**Work required**
Return all the lines below exactly as written. Drop every picture.

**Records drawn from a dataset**
┄┄┄┄┄┄┄┄┄┄┄┄┄┄┄┄┄┄┄┄
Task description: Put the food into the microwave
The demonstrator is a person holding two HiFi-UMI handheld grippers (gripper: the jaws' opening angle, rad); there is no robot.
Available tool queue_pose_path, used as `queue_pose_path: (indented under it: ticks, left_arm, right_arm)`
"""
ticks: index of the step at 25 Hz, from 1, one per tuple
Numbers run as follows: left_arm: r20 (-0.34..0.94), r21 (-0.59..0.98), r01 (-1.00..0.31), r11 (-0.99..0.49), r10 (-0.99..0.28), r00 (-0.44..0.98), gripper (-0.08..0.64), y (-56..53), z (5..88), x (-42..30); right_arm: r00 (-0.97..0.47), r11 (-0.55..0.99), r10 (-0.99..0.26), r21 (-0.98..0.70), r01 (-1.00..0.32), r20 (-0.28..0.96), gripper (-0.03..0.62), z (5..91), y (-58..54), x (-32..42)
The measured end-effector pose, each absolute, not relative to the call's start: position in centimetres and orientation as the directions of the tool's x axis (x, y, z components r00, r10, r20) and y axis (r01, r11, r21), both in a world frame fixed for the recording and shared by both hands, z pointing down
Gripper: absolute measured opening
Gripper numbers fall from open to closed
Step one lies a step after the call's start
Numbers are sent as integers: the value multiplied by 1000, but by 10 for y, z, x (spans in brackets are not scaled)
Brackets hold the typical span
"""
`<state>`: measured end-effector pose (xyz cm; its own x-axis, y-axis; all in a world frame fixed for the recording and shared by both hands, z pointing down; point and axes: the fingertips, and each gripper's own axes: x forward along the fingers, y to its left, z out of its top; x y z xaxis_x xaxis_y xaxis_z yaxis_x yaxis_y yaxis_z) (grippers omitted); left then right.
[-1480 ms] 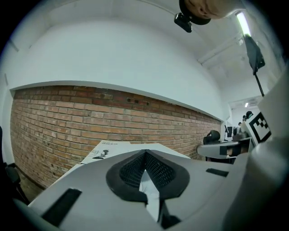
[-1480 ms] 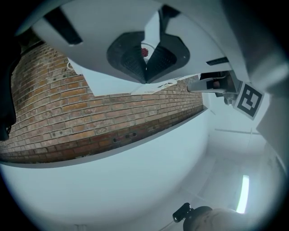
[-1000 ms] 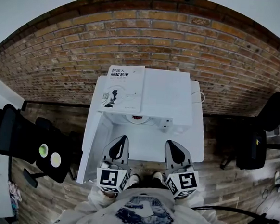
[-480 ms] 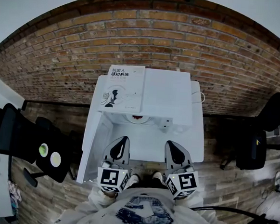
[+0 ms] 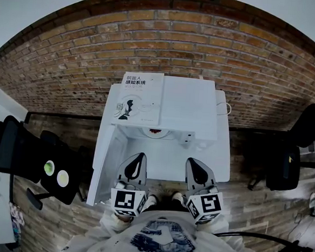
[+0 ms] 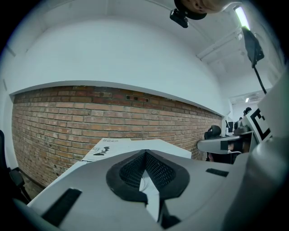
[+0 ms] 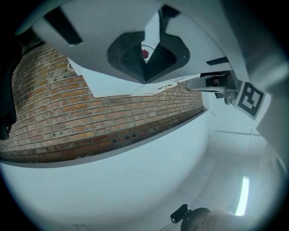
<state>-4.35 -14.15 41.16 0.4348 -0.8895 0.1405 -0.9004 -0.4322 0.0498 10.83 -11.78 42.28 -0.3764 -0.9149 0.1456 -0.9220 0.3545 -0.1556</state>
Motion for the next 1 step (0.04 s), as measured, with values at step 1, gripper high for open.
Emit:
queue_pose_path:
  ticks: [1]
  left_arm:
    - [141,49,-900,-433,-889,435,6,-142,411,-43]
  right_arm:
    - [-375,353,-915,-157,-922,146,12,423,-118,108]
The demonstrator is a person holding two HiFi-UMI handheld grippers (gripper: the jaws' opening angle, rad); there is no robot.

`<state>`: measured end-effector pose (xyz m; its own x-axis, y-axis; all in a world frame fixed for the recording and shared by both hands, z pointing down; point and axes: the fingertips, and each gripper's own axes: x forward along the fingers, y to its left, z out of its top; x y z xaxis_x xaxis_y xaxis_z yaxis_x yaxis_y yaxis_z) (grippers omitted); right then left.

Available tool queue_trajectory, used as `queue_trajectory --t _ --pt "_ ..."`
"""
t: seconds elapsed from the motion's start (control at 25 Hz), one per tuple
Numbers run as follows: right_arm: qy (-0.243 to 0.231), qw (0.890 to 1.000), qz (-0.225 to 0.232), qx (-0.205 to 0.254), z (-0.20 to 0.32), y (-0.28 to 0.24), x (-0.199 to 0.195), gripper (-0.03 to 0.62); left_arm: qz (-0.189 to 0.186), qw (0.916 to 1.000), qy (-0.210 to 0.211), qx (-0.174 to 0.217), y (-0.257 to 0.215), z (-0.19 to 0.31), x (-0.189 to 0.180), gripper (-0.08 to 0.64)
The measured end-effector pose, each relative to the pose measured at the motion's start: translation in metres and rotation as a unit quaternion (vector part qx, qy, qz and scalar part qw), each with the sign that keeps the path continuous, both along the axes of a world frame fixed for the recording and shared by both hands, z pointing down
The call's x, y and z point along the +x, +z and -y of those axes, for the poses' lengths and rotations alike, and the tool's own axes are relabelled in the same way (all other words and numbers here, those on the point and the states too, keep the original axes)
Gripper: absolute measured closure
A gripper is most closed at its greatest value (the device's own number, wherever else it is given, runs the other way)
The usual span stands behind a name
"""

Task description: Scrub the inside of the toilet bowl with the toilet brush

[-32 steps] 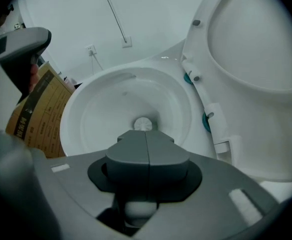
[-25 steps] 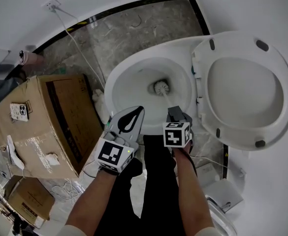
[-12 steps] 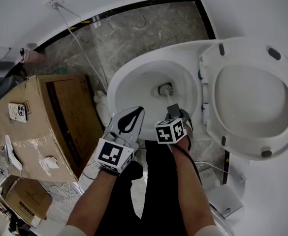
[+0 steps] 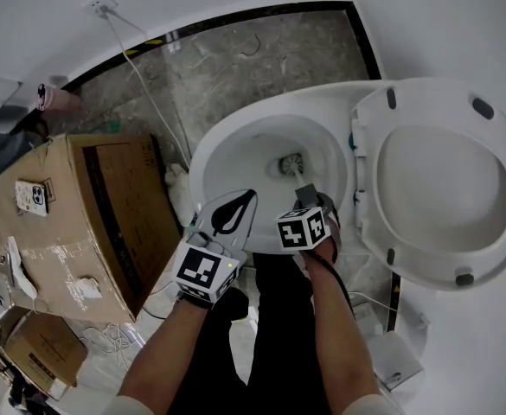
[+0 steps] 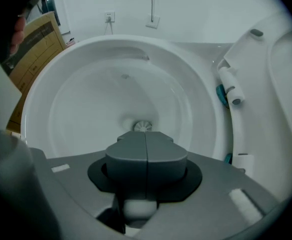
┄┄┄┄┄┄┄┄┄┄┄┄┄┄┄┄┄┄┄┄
**Answer**
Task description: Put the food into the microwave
The demonstrator is a person holding two HiFi-UMI handheld grippers (gripper: the jaws' opening angle, rad); there is no robot.
Available tool queue_pose_path, used as `queue_pose_path: (indented under it: ticks, left_arm, right_arm)`
"""
ticks: index of the step at 25 Hz, from 1, one per tuple
Numbers run as follows: left_arm: r20 (-0.34..0.94), r21 (-0.59..0.98), r01 (-1.00..0.31), r11 (-0.99..0.49), r10 (-0.99..0.28), r00 (-0.44..0.98), gripper (-0.08..0.64), y (-56..53), z (5..88), x (-42..30); right_arm: r00 (-0.97..0.47), r11 (-0.55..0.99), r10 (-0.99..0.26), r21 (-0.98..0.70), r01 (-1.00..0.32), r20 (-0.28..0.96), gripper (-0.03..0.62), z (5..91), y (-58..54), x (-32..42)
The measured end-effector pose, each absolute, not relative to the call's start: position in centimetres and orientation as the directions of the tool's x axis (x, y, z components r00, r10, r20) and y axis (r01, r11, r21), both in a world frame fixed for the recording and shared by both hands, z pointing down
Gripper: absolute measured opening
Gripper numbers fall from open to closed
Step one lies a step after the call's start
Numbers are sent as integers: the value multiplied by 1000, but by 10 for y, z, x (spans in brackets are not scaled)
Brackets hold the typical span
"""
`<state>`: measured end-effector pose (xyz cm; its own x-axis, y-axis; all in a world frame fixed for the recording and shared by both hands, z pointing down; point and axes: the fingertips, and each gripper's own axes: x forward along the fingers, y to its left, z out of its top; x y z xaxis_x xaxis_y xaxis_z yaxis_x yaxis_y yaxis_z) (grippers omitted); left then right.
[-1480 ms] 
[-1480 ms] 
[-1000 ms] 
[-480 ms] 
[+0 ms] 
[+0 ms] 
[+0 ms] 
<state>-4.35 -14.15 41.16 0.4348 -0.8895 0.1405 -0.9004 -0.4322 0.0498 10.83 -11.78 42.28 -0.3764 -0.9149 0.1456 -0.9220 0.3545 -0.1556</state>
Motion for the next 1 step (0.04 s), as measured, with values at step 1, gripper high for open.
Emit:
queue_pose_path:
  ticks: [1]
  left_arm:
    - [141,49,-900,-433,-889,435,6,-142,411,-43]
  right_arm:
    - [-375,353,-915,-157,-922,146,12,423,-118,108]
The demonstrator is a person holding two HiFi-UMI handheld grippers (gripper: the jaws' opening angle, rad); there is no robot.

`<state>`: measured end-effector pose (xyz m; its own x-axis, y-axis; all in a world frame fixed for the recording and shared by both hands, z pointing down; point and axes: the fingertips, and each gripper's own axes: x forward along the fingers, y to its left, z out of its top; x y z xaxis_x xaxis_y xaxis_z yaxis_x yaxis_y yaxis_z) (grippers omitted); right then left.

Available tool queue_trajectory, used as `queue_trajectory --t _ --pt "_ ..."`
"""
t: seconds elapsed from the motion's start (control at 25 Hz), one per tuple
Numbers run as follows: right_arm: qy (-0.243 to 0.231), qw (0.890 to 1.000), qz (-0.225 to 0.232), qx (-0.205 to 0.254), z (-0.20 to 0.32), y (-0.28 to 0.24), x (-0.199 to 0.195), gripper (-0.03 to 0.62); left_arm: qz (-0.189 to 0.186), qw (0.916 to 1.000), qy (-0.210 to 0.211), qx (-0.174 to 0.217), y (-0.257 to 0.215), z (-0.19 to 0.31), x (-0.189 to 0.180), gripper (-0.08 to 0.64)
The measured end-effector pose, each relative to the pose measured at the motion's start: translation in metres and rotation as a unit quaternion (vector part qx, qy, qz and scalar part qw), each with the sign that keeps the path continuous, both along the axes of a world frame fixed for the recording and shared by both hands, z pointing down
The call's x, y and z point along the +x, +z and -y of those axes, for the poses' lengths and rotations alike, and the tool's own axes are relabelled in the same way (all other words and numbers here, those on the point and the states too, keep the original axes)
Gripper: absolute measured closure
A gripper is most closed at its greatest value (the device's own number, wherever else it is given, runs the other way)
The usual span stands behind a name
"""

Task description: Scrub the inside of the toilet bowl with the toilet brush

[-32 steps] 
[-25 steps] 
[-12 steps] 
[+0 steps] 
[+0 steps] 

The exercise is done, and no more output is needed.